A Monsieur et à Madame Fix Massant.

 

Mon esprit inquiet plongeait au gouffre d'or,

Un choeur s'en exhalait, lyre et psaltérion;

Des spectres étoilés aux bras faits de rayons

Portaient, les doigts en feu, des sistres flamboyants.

 

De grands lys réguliers s'élançaient d'un essor,

Quittaient pour le soleil les bleuâtres sillons;

Dans ce jardin l'ébat fol des alérions

Effleurant les pollens de leurs vols tournoyants.

 

Partout s'évaporait comme une odeur d'extase,

L'haleine déferlante, émeraude et topaze,

Du soir vers quelque grève où, parmi des fucus,

Brochés d'argent liquide, éclosaient des crocus

Fauves, que recueillaient de leurs doigts ivoirins

Des reines de légende. Et bientôt tout l'écrin

Fleurissait leur corset serré comme un étau

Et mettait des clartés d'astres à leur manteau.

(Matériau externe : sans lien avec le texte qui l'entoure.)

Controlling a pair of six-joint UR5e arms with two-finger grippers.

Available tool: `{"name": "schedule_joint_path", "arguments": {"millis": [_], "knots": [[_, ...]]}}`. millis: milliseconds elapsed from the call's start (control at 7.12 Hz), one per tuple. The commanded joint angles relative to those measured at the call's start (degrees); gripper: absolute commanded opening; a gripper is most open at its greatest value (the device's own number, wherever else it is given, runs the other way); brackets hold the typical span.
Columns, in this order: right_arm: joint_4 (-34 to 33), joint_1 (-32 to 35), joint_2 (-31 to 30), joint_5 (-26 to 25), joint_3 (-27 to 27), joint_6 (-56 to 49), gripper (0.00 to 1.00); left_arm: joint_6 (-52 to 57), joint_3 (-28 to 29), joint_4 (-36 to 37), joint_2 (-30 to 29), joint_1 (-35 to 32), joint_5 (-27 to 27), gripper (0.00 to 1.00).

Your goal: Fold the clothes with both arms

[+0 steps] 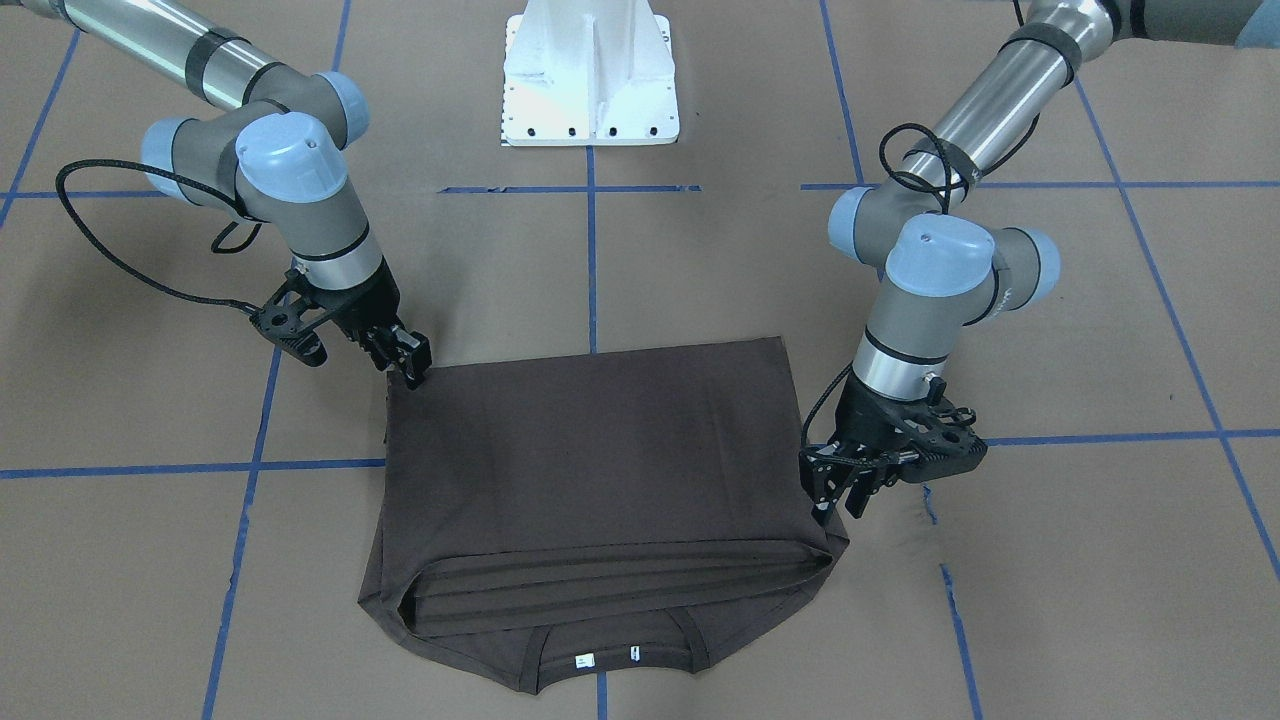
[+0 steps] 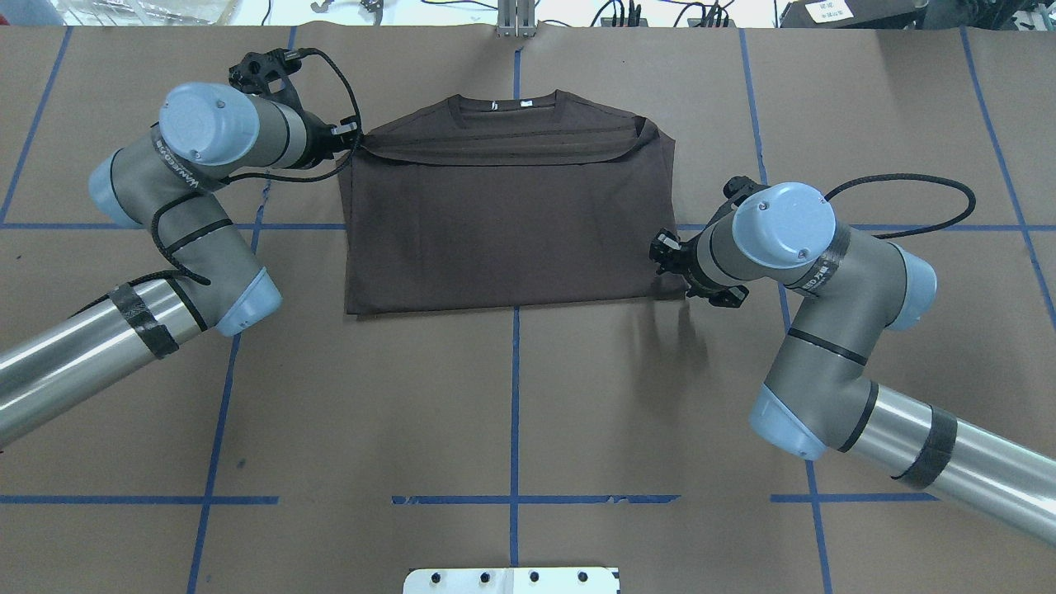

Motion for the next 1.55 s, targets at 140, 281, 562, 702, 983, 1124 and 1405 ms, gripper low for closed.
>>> {"name": "schedule_joint_path", "arguments": {"millis": [140,281,562,702,983,1124,1405], "knots": [[0.00,-0.09,0.16,-0.84,-1.04,0.24,0.57,-0.24,-0.05,0.00,0.03,0.04,0.04,0.50],[0.00,-0.18,0.16,-0.84,-1.04,0.42,0.52,-0.33,-0.05,0.00,0.03,0.04,0.04,0.50],[0.00,-0.35,0.07,-0.75,-0.95,0.59,0.04,-0.33,-0.05,0.00,0.03,0.04,0.04,0.50],[0.00,-0.44,-0.45,-0.75,-0.51,0.60,0.00,-0.33,-0.05,0.00,0.11,0.04,0.04,0.50],[0.00,-2.27,-1.33,-0.14,3.67,4.18,0.00,-0.42,0.04,0.00,0.11,0.13,0.04,0.50],[-0.69,-6.99,-7.43,-0.05,13.54,6.81,0.00,-0.50,-0.05,0.00,0.03,0.13,0.04,0.50],[-0.96,-17.70,-22.27,3.70,32.63,7.80,0.00,-0.59,-0.31,-0.44,-0.06,0.30,-0.14,0.50]]}}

Là-bas, broutant les lis, une étrange licorne

Que sait conduire en laisse un chevalier dont s'ornent

Le chef du morion d'acier damasquiné

Et le coeur d'un amour abstrait et raffiné.

 

***

 

Belles, voici briller l'étoile de Vénus!

Vos doigts sont défleuris dans l'ombre des fucus

Et vos hennins pointus aux bizarres dessins

Mélangent à la nuit leur fantastique essaim.

 

Belles, voici pâlir l'étoile de Vénus!

Pétales et pistils, tout rêve s'exfolie,

Seule, écarlate fleur à la puple amollie,

Surgit large la lune, éblouissant cactus.